:: How to complete this task ::
Start at the first line below and write out everything verbatim except the pictures.

:: Information shown ::
━━━━

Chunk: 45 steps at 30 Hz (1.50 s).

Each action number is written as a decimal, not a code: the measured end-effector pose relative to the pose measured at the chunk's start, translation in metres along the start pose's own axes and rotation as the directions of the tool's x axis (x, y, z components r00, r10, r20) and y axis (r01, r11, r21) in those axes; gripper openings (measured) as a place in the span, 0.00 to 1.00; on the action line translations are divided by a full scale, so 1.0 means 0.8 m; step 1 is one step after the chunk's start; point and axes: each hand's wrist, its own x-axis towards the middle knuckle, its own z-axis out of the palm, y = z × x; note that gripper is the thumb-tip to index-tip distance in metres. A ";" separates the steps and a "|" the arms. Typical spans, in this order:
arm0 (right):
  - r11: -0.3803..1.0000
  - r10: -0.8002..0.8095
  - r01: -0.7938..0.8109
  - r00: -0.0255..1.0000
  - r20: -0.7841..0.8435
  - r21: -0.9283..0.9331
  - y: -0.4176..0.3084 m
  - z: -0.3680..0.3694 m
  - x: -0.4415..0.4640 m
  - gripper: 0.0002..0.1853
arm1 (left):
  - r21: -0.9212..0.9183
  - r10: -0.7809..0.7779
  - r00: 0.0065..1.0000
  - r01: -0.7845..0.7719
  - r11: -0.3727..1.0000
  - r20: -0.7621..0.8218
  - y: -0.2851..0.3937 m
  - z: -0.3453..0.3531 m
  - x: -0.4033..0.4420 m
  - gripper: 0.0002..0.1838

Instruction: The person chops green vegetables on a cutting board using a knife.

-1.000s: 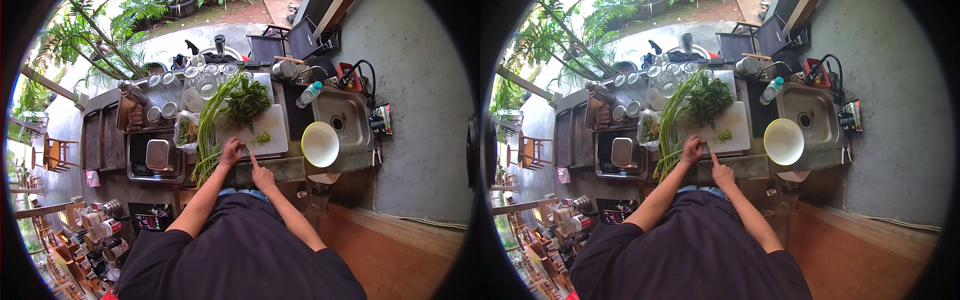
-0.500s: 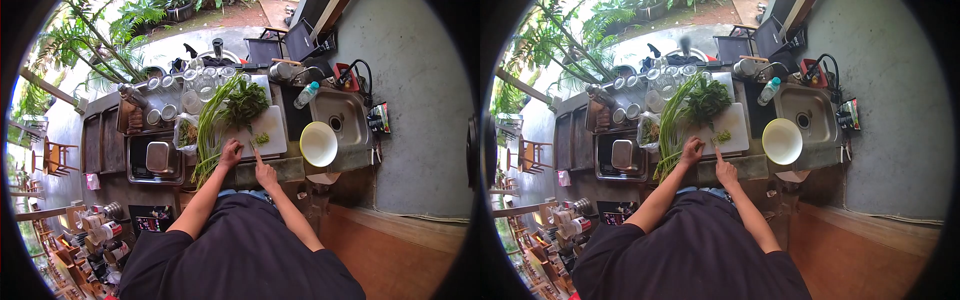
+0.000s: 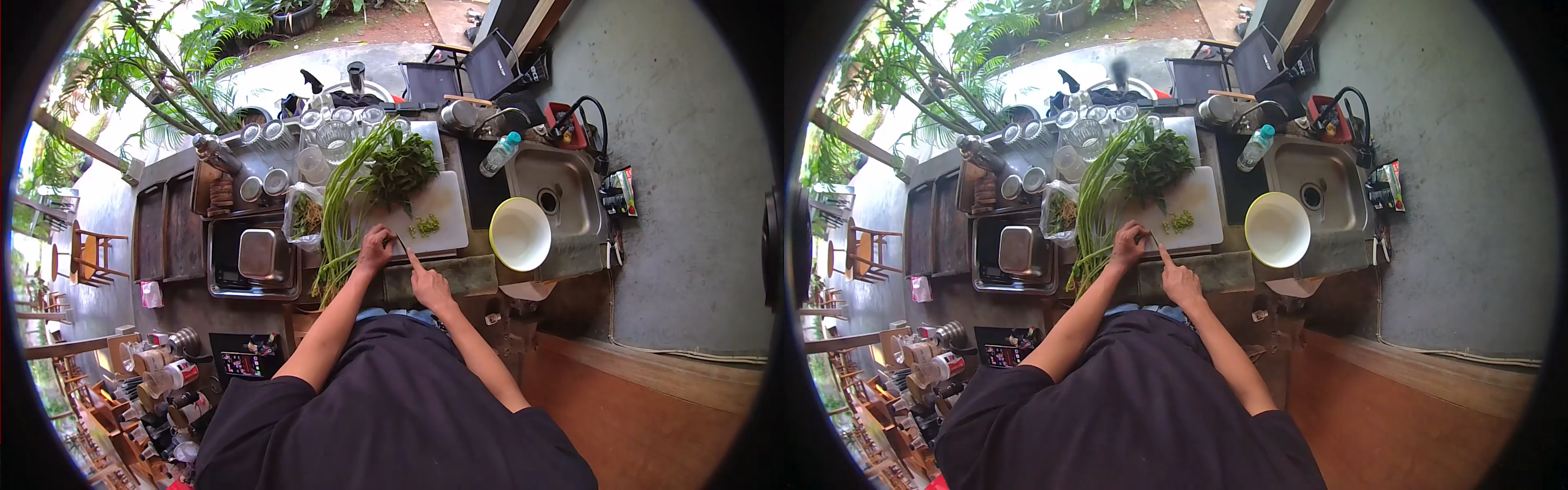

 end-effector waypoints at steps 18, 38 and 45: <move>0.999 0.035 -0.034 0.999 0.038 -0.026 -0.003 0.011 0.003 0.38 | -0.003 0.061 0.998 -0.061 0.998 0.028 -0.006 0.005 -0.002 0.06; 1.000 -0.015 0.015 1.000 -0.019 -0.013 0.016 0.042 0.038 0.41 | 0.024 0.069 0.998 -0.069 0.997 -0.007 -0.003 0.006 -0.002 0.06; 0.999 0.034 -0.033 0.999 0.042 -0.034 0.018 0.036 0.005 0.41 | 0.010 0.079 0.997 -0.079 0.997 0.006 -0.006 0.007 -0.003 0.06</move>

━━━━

:: Exercise result ::
Chunk: 45 steps at 30 Hz (1.50 s).

Each action number is written as a decimal, not a code: the measured end-effector pose relative to the pose measured at the chunk's start, translation in metres along the start pose's own axes and rotation as the directions of the tool's x axis (x, y, z components r00, r10, r20) and y axis (r01, r11, r21) in those axes; gripper openings (measured) as a place in the span, 0.00 to 1.00; on the action line translations are divided by a full scale, so 1.0 means 0.8 m; step 1 is one step after the chunk's start; point and axes: each hand's wrist, its own x-axis towards the middle knuckle, its own z-axis out of the palm, y = z × x; note that gripper is the thumb-tip to index-tip distance in metres. A ";" separates the steps and a "|" the arms. Typical spans, in this order:
arm0 (right):
  - r11: -0.3803..1.0000
  - r10: -0.8002..0.8095
  - r01: -0.7938..0.8109
  - r00: -0.0255..1.0000
  - r20: -0.7841..0.8435
  - r21: -0.9283..0.9331
  - y: -0.4176..0.3084 m
  - z: -0.3680..0.3694 m
  - x: -0.4415..0.4640 m
  - gripper: 0.0002..0.1853
arm1 (left):
  - r21: -0.9212..0.9183
  - r10: -0.7809..0.7779
  - r00: 0.0065..1.0000
  - r01: -0.7845..0.7719
  - r11: -0.3727..1.0000
  - r20: -0.7621..0.8218
  - y: -0.2851..0.3937 m
  - z: -0.3453..0.3531 m
  - x: -0.4033..0.4420 m
  - gripper: 0.0002..0.1838

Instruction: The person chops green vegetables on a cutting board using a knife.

-1.000s: 
-0.500s: 
+0.000s: 

 end-effector waypoints at steps 18, 38 and 45: <move>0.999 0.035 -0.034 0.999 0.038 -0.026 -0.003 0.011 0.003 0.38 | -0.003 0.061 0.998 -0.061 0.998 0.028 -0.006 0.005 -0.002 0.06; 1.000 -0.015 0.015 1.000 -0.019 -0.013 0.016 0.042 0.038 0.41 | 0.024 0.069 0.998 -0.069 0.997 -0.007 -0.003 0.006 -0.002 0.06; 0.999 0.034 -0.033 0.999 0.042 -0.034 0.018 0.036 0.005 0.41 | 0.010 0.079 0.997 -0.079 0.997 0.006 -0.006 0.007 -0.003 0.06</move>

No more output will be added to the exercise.